Many of these internships are unpaid or last a few months, so check before applying so you know all the details
Step 3. Join a commercial organization
These entities allow you to leverage resources such as workshops, networking opportunities, or online help centers. There are several related to data analysis. Do some research on the internet and find one that interests you.
To join a commercial organization, visit the institution's website and find the required procedure. You may sign up for free and have access to a limited number of resources. There are usually various types of participation, which offer different privileges based on the quota
Step 4. Try to get low-level jobs
These professional positions allow you to learn and gain experience that you will need for higher-level analyst jobs. You will still have a great salary and companies are always looking for staff for the roles of Statistical Data Analyst or Business Analyst.
Low-level jobs usually require a bachelor's degree, not a master's or doctorate
Part 4 of 4: Taking the Job Interview
Step 1. Write a professional resume and cover letter
These documents are your business card for your potential employer. Spend some time describing your skills and work experience to show that you are the right person for the job. Once you're done, be sure to reread it carefully, so that all mistakes are corrected.
Step 2. Research the company before the interview
This way you will show up prepared to have a real conversation about employment. Go to the company's website and find out about the projects they work on and the programs they use.
If the company has social media profiles, read the latest updates that have been posted
Step 3. Practice answering potential questions
Search the internet for questions that may be asked. Practice with the answers in front of a friend, or sign up and try to improve.
Some possible questions are "How would you define big data?" or "Tell me about the most common problems analysts encounter during analysis."
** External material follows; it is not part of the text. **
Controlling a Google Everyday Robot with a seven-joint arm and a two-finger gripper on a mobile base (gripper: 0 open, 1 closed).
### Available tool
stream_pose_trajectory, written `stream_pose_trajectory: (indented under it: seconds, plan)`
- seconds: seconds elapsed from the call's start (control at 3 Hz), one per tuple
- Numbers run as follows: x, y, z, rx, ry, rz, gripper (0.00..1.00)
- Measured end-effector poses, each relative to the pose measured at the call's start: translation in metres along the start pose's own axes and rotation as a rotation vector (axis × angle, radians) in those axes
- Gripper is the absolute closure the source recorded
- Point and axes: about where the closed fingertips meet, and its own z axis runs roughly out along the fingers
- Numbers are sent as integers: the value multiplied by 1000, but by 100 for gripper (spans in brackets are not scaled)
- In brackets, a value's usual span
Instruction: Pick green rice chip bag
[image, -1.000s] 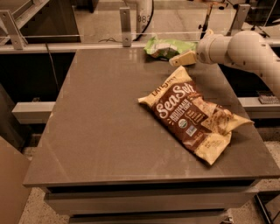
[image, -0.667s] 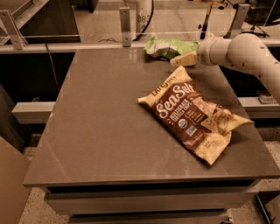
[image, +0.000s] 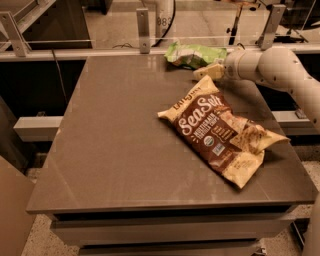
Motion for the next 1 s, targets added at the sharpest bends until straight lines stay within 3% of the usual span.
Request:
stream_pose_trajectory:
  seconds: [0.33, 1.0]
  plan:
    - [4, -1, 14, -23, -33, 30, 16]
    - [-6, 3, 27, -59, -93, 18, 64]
Step 4. Get ready to show off your technical skills
Depending on the job, you may be asked to demonstrate your skill. Find out what kind of programs the company uses before the interview and be prepared to show that you are able to use them perfectly.
Technical skills required include knowing how to program or analyze data using various sources
Step 5. Think about the questions for the examiner
At the end of the interview, ask questions like "What kind of projects will I be assigned?" or "What kind of programs do you prefer to use for data visualization?". By asking questions you will show that you are interested in the job and will remain more impressed in the examiner's mind.